Exercise data START

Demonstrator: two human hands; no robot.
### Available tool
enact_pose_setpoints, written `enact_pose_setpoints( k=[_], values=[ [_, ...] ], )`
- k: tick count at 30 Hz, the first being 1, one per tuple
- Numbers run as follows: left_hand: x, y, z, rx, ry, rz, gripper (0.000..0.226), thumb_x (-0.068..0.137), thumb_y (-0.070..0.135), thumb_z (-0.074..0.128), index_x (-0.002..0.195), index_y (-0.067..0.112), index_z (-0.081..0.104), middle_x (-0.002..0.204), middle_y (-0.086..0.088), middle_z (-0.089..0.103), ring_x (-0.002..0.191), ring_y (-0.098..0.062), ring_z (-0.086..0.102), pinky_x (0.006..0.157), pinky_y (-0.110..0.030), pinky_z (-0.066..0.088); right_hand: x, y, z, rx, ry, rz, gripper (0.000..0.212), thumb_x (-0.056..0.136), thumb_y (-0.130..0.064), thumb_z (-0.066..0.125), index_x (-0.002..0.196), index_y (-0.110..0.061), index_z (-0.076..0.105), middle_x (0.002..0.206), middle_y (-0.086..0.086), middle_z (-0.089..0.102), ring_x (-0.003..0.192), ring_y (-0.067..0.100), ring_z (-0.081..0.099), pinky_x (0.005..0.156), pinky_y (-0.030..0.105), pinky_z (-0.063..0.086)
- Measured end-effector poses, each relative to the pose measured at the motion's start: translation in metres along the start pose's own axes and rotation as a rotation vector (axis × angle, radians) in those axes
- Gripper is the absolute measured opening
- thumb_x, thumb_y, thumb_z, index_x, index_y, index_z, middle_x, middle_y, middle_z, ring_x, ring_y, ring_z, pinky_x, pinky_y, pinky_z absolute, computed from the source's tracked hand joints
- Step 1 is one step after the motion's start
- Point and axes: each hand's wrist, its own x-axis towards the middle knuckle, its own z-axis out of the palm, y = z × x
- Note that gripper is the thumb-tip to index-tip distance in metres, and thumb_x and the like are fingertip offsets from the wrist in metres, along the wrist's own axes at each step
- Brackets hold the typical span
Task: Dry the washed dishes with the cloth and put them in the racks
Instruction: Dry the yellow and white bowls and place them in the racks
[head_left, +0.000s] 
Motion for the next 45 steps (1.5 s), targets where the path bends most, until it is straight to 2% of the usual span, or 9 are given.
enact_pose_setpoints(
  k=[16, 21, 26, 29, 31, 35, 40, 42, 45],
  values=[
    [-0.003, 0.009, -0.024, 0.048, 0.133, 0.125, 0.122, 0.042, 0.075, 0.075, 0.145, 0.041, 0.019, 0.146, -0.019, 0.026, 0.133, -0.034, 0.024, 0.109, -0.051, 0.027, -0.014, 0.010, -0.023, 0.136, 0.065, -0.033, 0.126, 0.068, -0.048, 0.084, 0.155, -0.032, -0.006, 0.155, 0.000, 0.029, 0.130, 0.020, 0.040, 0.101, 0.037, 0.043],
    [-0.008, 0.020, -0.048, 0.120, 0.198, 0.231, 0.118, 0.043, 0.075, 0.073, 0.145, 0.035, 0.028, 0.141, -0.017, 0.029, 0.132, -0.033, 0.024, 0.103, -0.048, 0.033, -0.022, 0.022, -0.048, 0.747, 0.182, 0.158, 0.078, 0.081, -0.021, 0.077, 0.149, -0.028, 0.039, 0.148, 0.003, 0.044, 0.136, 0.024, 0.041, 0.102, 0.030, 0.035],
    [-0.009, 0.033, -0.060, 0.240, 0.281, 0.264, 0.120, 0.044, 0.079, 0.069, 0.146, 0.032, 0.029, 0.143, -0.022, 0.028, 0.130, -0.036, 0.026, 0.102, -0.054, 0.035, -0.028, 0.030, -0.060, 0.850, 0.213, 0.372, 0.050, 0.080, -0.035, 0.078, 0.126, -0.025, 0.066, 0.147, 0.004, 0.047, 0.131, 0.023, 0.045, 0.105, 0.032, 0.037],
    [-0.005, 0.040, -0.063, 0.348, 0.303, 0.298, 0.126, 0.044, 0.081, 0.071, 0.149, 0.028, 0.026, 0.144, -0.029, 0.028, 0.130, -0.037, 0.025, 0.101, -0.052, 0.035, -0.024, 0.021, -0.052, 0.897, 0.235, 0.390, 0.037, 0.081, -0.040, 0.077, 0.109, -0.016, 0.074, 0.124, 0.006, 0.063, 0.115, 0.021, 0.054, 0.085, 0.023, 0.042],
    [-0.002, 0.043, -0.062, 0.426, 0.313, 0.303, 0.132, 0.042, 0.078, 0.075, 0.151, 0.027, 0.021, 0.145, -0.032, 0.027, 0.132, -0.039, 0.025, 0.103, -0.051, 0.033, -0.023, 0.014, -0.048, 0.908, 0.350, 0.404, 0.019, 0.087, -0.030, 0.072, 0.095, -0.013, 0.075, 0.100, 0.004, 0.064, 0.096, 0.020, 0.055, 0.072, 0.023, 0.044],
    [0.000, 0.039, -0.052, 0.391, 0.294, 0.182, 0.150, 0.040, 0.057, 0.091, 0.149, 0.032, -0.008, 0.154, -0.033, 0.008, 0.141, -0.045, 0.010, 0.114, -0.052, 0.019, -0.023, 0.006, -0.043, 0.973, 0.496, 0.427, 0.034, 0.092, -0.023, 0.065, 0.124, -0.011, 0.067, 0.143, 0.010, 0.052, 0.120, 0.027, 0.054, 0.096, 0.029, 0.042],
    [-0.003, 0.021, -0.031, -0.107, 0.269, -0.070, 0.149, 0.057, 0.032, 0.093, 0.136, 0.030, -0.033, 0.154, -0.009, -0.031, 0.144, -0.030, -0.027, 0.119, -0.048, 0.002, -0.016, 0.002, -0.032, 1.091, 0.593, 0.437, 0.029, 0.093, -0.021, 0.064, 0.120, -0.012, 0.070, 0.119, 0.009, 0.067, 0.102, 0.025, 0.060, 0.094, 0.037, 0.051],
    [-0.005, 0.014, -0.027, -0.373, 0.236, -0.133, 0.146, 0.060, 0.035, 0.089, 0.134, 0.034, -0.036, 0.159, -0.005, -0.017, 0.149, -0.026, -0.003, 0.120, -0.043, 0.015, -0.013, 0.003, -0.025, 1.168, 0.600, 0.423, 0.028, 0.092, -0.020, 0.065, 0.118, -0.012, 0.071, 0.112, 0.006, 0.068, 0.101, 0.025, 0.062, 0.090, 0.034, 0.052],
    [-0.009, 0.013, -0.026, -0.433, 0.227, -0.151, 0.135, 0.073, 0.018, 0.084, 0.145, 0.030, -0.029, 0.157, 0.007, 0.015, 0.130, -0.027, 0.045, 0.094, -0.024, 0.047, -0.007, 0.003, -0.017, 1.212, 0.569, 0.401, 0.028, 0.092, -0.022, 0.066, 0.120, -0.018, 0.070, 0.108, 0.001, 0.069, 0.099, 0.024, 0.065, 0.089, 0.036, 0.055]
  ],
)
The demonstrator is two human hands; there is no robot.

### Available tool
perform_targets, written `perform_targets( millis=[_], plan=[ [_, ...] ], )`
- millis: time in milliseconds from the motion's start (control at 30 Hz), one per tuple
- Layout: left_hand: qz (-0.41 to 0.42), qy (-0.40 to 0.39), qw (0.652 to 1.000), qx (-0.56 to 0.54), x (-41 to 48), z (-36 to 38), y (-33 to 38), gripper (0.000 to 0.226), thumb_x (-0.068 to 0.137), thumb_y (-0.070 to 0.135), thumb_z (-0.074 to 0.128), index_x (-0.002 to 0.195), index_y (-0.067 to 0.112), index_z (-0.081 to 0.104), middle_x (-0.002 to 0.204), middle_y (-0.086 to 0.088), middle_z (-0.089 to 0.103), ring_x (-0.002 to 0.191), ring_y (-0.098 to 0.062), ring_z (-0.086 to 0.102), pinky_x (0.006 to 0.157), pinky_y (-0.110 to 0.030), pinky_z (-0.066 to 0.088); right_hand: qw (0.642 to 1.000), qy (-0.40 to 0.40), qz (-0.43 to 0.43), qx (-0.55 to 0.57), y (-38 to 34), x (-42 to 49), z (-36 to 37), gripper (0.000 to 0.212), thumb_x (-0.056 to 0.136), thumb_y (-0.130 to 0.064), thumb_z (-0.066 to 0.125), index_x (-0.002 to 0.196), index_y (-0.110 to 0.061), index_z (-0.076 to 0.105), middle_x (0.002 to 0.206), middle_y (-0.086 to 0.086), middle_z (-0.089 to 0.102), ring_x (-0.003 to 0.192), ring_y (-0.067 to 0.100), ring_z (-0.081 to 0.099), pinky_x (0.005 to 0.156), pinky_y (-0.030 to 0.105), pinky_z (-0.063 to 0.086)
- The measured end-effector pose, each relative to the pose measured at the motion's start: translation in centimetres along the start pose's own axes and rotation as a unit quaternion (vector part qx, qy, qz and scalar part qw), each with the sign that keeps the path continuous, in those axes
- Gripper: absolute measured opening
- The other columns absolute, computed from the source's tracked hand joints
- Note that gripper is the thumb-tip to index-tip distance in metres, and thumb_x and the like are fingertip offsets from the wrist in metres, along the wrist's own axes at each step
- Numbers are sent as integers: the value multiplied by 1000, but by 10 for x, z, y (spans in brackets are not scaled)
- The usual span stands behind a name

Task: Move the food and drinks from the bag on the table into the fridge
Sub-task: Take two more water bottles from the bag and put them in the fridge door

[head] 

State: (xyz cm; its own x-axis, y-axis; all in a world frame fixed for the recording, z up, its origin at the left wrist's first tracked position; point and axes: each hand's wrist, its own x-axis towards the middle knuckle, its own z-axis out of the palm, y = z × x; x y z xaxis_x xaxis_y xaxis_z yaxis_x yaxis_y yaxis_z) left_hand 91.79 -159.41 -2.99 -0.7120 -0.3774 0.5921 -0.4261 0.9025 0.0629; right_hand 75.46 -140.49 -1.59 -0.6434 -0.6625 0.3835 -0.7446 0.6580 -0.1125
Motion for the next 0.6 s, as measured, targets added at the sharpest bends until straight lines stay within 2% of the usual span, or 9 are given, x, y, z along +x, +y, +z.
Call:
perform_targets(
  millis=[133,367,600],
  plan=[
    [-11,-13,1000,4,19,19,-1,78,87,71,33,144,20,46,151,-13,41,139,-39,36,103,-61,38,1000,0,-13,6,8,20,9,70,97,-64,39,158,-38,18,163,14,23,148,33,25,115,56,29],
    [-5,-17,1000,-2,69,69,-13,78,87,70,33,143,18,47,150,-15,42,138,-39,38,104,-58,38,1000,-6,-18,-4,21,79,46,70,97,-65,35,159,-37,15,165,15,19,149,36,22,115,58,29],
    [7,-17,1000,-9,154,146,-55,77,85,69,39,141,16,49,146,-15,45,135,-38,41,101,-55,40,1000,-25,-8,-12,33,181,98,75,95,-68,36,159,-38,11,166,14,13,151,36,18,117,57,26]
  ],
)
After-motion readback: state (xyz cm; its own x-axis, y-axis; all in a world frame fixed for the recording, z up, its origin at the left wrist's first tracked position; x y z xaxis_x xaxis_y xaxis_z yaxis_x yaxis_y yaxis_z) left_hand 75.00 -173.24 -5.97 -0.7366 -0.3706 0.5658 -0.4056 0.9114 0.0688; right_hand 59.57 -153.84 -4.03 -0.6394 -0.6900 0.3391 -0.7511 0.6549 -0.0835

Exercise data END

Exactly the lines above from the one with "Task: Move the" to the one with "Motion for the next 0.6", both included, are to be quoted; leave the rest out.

=== Problem solution ===
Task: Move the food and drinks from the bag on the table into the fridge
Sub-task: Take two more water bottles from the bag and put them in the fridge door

[head] 

State: (xyz cm; its own x-axis, y-axis; all in a world frame fixed for the recording, z up, its origin at the left wrist's first tracked position; point and axes: each hand's wrist, its own x-axis towards the middle knuckle, its own z-axis out of the palm, y = z × x; x y z xaxis_x xaxis_y xaxis_z yaxis_x yaxis_y yaxis_z) left_hand 91.79 -159.41 -2.99 -0.7120 -0.3774 0.5921 -0.4261 0.9025 0.0629; right_hand 75.46 -140.49 -1.59 -0.6434 -0.6625 0.3835 -0.7446 0.6580 -0.1125
Motion for the next 0.6 s, as measured, targets added at the sharpest bends until straight lines stay within 2% of the usual span, or 9 are given, x, y, z along +x, +y, +z.

Thus the exercise is complete.